Adam Clarke Bible Commentary
Your fathers, where are they? - Israel has been destroyed and ruined in the bloody wars with the Assyrians; and Judah, in those with the Chaldeans.
The prophets, do they live for ever? - They also, who spoke unto your fathers, are dead; but their predictions remain; and the events, which have taken place according to those predictions, prove that God sent them.

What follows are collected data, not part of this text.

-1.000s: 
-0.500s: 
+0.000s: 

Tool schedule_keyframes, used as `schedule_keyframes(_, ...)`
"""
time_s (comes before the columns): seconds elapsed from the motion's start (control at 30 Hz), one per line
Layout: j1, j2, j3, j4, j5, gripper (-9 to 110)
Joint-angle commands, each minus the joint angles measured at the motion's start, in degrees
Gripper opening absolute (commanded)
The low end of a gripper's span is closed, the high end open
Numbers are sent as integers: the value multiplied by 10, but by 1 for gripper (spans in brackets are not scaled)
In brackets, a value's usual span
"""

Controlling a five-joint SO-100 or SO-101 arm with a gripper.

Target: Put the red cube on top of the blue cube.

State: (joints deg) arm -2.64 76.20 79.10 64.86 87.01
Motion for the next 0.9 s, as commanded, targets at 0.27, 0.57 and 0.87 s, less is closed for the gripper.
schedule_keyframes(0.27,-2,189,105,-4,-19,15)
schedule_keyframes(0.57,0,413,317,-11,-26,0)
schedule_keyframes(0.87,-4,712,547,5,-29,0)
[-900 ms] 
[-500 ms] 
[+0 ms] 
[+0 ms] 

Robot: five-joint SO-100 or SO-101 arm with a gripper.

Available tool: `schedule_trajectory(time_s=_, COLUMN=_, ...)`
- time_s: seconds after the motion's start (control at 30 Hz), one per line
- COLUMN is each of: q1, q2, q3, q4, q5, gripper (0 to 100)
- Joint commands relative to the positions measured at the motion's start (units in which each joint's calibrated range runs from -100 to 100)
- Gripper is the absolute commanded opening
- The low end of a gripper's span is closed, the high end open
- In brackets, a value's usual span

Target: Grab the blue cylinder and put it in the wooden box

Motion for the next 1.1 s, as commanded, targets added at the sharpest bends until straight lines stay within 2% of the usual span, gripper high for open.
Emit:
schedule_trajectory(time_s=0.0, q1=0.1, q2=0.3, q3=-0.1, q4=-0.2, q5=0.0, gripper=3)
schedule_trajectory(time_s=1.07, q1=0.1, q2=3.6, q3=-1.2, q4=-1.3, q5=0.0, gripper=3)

Carl Friedrich Keil and Franz Delitzsch Old Testament Commentary
A reason for the warning not to resist the words of the Lord, like the fathers, is given in Zac 1:5, Zac 1:6, by an allusion to the fate which they brought upon themselves through their disobedience. Zac 1:5. "Your fathers, where are they? And the prophets, can they live for ever? Zac 1:6. Nevertheless my words and my statutes, which I commanded my servants the prophets, did they not overtake your fathers, so that they turned and said, As Jehovah purposed to do to us according to our ways and our actions, so has He done to us?" The two questions in Zac 1:5 are meant as denials, and are intended to anticipate the objection which the people might have raised to the admonitions in Zac 1:4, to the effect that not only the fathers, but also the earlier prophets, had died long ago; and therefore an allusion to things that had long since passed by could have no force at all for the present generation. Zechariah neutralizes this objection by saying: Your fathers have indeed been long dead, and even the prophets do not, or cannot, live for ever; but notwithstanding this, the words of the earlier prophets were fulfilled in the case of the fathers. The words and decrees of God uttered by the prophets did reach the fathers, so that they were obliged to confess that God had really done to them what He threatened, i.e., had carried out the threatened punishment. אך, only, in the sense of a limitation of the thing stated: yet, nevertheless (cf. Ewald, 105, d). דּברי and חקּי are not the words of Zac 1:4, which call to repentance, but the threats and judicial decrees which the earlier prophets announced in case of impenitence. דּברי as in Eze 12:28; Jer 39:16. חקּי, the judicial decrees of God, like chōq in Zep 2:2. Hissı̄g, to reach, applied to the threatened punishments which pursue the sinner, like messengers sent after him, and overtake him (cf. Deu 28:15, Deu 28:45). Biblical proofs that even the fathers themselves did acknowledge that the Lord had fulfilled His threatenings in their experience, are to be found in the mournful psalms written in captivity (though not exactly in Psa 126:1-6 and Psa 137:1-9, as Koehler supposes), in Lam 2:17 (עשׂה יהוה אשׁר זמם, upon which Zechariah seems to play), and in the penitential prayers of Daniel (Dan 9:4.) and of Ezra (Ezr 9:6.), so far as they express the feeling which prevailed in the congregation.
Jamieson-Fausset-Brown Bible Commentary
Your fathers . . . and the prophets, do they live for ever?--In contrast to "My words" (Zac 1:6), which "endure for ever" (Pe1 1:25). "Your fathers have perished, as was foretold; and their fate ought to warn you. But you may say, The prophets too are dead. I grant it, but still My words do not die: though dead, their prophetical words from Me, fulfilled against your fathers, are not dead with them. Beware, then, lest ye share their fate."
John Gill Bible Commentary
Your fathers, where are they?.... They are not in the land of the living; they perished by the sword of the Chaldeans, or died in captivity:
and the prophets, do they live for ever? meaning either the false prophets, as Hananiah and Shemaiah, Jer 28:17 or the true prophets of the Lord; and the words may be considered as a prevention of an objection the people might make, taken from their prophets dying in common with their fathers; and so the Targum paraphrases them, "and if you should say, the prophets, do they live for ever?" which is followed by Jarchi, and embraced by many interpreters: the answer is, it is true they died; but then their words live, and have had their full accomplishment.